One common use of WATSON is to convert human speech to text that can be readily interpreted by a device or other machine. In this case, the output might be simple text, or WATSON can perform the additional step of parsing the text so the human’s intent can be determined and communicated to the device. It works the other way, too; WATSON can take content generated by a machine and convert it to speech or text for humans to understand.
Essentially WATSON takes some input, analyzes it, performs one or more services, and returns a result, all in real time.

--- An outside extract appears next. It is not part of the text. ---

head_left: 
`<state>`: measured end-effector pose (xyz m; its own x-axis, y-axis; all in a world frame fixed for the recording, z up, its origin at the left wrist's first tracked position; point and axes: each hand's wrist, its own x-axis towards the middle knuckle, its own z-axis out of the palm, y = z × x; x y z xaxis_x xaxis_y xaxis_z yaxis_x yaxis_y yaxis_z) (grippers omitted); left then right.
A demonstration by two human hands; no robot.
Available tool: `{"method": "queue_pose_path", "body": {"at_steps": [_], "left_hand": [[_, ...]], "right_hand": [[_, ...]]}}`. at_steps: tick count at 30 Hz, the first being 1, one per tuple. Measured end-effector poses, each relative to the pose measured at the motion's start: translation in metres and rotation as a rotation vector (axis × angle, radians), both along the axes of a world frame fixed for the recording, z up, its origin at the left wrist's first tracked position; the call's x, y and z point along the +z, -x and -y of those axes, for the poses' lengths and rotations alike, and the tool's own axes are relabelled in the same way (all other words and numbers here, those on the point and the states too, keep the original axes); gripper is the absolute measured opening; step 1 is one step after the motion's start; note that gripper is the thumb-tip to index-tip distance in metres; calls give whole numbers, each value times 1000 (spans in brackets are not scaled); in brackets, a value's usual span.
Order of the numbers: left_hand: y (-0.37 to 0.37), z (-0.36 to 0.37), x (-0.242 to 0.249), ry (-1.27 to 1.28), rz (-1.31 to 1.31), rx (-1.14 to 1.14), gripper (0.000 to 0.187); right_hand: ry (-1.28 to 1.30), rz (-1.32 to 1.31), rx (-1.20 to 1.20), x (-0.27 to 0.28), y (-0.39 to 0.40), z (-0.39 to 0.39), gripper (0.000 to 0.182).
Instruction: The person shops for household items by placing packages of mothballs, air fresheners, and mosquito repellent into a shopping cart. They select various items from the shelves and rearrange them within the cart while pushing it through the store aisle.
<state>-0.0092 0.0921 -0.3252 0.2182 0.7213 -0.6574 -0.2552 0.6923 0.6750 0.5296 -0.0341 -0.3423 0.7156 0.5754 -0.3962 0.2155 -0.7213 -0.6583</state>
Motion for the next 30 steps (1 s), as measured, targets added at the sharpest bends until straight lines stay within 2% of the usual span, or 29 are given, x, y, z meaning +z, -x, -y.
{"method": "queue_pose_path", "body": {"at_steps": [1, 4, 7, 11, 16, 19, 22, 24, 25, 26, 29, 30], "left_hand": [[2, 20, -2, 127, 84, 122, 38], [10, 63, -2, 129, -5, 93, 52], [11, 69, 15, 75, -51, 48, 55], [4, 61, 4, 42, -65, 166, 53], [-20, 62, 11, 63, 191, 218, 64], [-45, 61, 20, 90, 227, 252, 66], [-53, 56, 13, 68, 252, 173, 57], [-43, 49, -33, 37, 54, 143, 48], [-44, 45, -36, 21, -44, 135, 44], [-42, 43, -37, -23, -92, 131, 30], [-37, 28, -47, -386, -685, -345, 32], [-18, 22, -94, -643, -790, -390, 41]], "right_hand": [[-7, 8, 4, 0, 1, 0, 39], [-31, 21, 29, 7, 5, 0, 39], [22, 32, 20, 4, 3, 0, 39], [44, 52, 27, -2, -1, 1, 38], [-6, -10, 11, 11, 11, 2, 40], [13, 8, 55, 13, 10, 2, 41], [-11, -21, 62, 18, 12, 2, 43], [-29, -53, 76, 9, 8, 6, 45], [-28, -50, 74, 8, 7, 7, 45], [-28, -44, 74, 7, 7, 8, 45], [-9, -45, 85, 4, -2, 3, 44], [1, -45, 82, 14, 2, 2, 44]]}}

WATSON can not only convert from speech to text but can combine speech with other modalities, such as a touch-screen tap (“show me the closest Starbucks, here”) or other gesture, and send the information to a device. WATSON also converts from speech to speech to do translations, even involving multiple languages: speech input in one language can be converted to text in real time, followed by a text translation (with little delay), followed by the spoken translated sentence at sentence end.

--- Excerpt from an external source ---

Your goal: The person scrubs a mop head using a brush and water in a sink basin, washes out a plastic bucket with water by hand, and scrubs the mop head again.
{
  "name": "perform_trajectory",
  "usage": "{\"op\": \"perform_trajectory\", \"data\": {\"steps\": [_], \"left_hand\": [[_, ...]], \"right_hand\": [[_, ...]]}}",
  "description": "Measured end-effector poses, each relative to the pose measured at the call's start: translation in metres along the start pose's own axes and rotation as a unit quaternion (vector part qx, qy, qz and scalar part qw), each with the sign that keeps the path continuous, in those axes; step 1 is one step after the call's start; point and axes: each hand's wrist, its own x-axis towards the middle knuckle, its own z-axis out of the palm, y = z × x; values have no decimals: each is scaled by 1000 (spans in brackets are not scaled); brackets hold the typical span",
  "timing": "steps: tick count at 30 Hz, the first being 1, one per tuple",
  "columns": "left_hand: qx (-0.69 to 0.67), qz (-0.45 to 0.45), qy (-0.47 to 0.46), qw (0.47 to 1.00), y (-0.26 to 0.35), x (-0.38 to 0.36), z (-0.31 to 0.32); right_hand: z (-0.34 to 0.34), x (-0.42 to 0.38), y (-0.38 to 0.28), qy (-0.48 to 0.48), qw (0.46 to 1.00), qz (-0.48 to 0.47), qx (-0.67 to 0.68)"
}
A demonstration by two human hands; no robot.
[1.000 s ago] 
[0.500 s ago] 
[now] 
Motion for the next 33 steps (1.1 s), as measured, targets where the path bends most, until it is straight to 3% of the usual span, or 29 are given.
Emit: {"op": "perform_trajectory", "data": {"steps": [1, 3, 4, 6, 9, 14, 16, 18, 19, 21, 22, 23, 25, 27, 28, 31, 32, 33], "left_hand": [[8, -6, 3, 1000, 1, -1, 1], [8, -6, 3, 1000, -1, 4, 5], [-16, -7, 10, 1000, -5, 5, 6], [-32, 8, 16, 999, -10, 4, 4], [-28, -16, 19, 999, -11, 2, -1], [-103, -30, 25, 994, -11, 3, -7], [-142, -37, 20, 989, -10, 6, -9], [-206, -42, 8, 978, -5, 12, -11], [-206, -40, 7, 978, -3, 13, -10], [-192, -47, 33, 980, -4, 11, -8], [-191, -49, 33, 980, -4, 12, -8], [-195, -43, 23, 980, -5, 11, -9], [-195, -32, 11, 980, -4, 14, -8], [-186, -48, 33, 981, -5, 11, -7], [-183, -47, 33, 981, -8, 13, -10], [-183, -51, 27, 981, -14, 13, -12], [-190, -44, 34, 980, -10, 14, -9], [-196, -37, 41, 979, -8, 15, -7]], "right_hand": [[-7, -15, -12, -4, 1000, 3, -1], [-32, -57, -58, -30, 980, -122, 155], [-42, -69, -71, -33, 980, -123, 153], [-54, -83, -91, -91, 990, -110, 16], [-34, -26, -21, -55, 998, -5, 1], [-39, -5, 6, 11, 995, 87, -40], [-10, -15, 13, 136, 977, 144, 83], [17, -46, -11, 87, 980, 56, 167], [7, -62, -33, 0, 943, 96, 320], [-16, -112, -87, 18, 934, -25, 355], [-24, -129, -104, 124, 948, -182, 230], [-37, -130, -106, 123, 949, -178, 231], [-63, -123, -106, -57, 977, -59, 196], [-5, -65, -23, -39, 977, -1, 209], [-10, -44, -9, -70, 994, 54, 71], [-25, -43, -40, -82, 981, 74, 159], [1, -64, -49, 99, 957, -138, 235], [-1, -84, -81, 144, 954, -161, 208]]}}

The diversity of possibilities on a single platform is due to a plugin architecture where each subtask is contained in its own plugin. Depending on the task to be performed, WATSON selects the right plugins at run time, assembles them into a working engine, and coordinates the information exchange between the plugins. It also takes care of feeding the input media into the engine and forwarding partial or final results to the end device.
While the architecture makes it easy to swap out plugins, the plugins themselves can contain extremely sophisticated “subtasks” including highly accurate, speaker-independent automatic speech recognition (ASR). WATSON also integrates AT&T Labs Natural Voices® text-to-speech conversion, natural language understanding (which includes machine learning), and dialog management tasks.
WATSON has been used within AT&T for IVR customers, including AT&T's VoiceTone® service, for over 20 years during which time the ASR algorithms, tools, and plug-in architecture have been refined to increase accuracy, convenience, and integration. Besides customer care IVR, AT&T WATSONSM has been used for speech analytics, speech translation (including the AT&T Translator app), mobile voice search of multimedia data, video search, voice remote, voice mail to text, web search, and SMS.
Increasingly, AT&T WATSONSM is being integrated into web-based, speech-enabled devices and services being worked on in Research, including the speech mashups and the AT&T WMSSP (WATSON Mobile Speech Services Platform) that currently supports Speak4it (local business search) and will support future production applications.
For licensing information, send an email to .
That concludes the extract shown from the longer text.